**Your task:**
Set down all of the data exactly as it appears.

[Collected data — start]

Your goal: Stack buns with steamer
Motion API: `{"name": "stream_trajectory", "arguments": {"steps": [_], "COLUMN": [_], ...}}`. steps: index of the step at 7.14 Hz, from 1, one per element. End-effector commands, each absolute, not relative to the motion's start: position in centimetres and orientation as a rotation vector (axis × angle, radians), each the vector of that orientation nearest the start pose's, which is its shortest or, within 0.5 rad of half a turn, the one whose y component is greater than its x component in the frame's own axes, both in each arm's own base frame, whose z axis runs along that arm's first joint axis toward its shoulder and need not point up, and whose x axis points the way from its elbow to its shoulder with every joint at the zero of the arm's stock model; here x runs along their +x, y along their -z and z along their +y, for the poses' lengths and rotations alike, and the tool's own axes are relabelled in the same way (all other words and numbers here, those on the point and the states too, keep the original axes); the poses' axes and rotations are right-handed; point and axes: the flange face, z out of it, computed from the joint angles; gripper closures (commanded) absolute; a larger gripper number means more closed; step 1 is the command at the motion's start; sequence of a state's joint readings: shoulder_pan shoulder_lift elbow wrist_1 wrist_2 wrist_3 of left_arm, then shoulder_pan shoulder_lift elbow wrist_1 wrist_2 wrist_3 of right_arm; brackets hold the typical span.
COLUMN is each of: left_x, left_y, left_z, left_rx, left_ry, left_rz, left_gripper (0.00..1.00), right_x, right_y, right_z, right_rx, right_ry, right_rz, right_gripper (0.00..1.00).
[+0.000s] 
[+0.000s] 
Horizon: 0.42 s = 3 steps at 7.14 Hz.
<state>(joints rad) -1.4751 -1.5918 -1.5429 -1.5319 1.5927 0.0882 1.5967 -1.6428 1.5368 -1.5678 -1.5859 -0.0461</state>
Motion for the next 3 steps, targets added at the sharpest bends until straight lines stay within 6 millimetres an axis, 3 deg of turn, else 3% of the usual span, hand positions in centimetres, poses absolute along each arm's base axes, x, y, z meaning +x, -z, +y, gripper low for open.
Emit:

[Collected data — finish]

**Result for this task:**
Your goal: Stack buns with steamer
Motion API: `{"name": "stream_trajectory", "arguments": {"steps": [_], "COLUMN": [_], ...}}`. steps: index of the step at 7.14 Hz, from 1, one per element. End-effector commands, each absolute, not relative to the motion's start: position in centimetres and orientation as a rotation vector (axis × angle, radians), each the vector of that orientation nearest the start pose's, which is its shortest or, within 0.5 rad of half a turn, the one whose y component is greater than its x component in the frame's own axes, both in each arm's own base frame, whose z axis runs along that arm's first joint axis toward its shoulder and need not point up, and whose x axis points the way from its elbow to its shoulder with every joint at the zero of the arm's stock model; here x runs along their +x, y along their -z and z along their +y, for the poses' lengths and rotations alike, and the tool's own axes are relabelled in the same way (all other words and numbers here, those on the point and the states too, keep the original axes); the poses' axes and rotations are right-handed; point and axes: the flange face, z out of it, computed from the joint angles; gripper closures (commanded) absolute; a larger gripper number means more closed; step 1 is the command at the motion's start; sequence of a state's joint readings: shoulder_pan shoulder_lift elbow wrist_1 wrist_2 wrist_3 of left_arm, then shoulder_pan shoulder_lift elbow wrist_1 wrist_2 wrist_3 of right_arm; brackets hold the typical span.
COLUMN is each of: left_x, left_y, left_z, left_rx, left_ry, left_rz, left_gripper (0.00..1.00), right_x, right_y, right_z, right_rx, right_ry, right_rz, right_gripper (0.00..1.00).
[+0.000s] 
[+0.000s] 
Horizon: 0.42 s = 3 steps at 7.14 Hz.
<state>(joints rad) -1.4751 -1.5918 -1.5429 -1.5319 1.5927 0.0882 1.5967 -1.6428 1.5368 -1.5678 -1.5859 -0.0461</state>
Motion for the next 3 steps, targets added at the sharpest bends until straight lines stay within 6 millimetres an axis, 3 deg of turn, else 3% of the usual span, hand positions in centimetres, poses absolute along each arm's base axes, x, y, z meaning +x, -z, +y, gripper low for open.
Emit:

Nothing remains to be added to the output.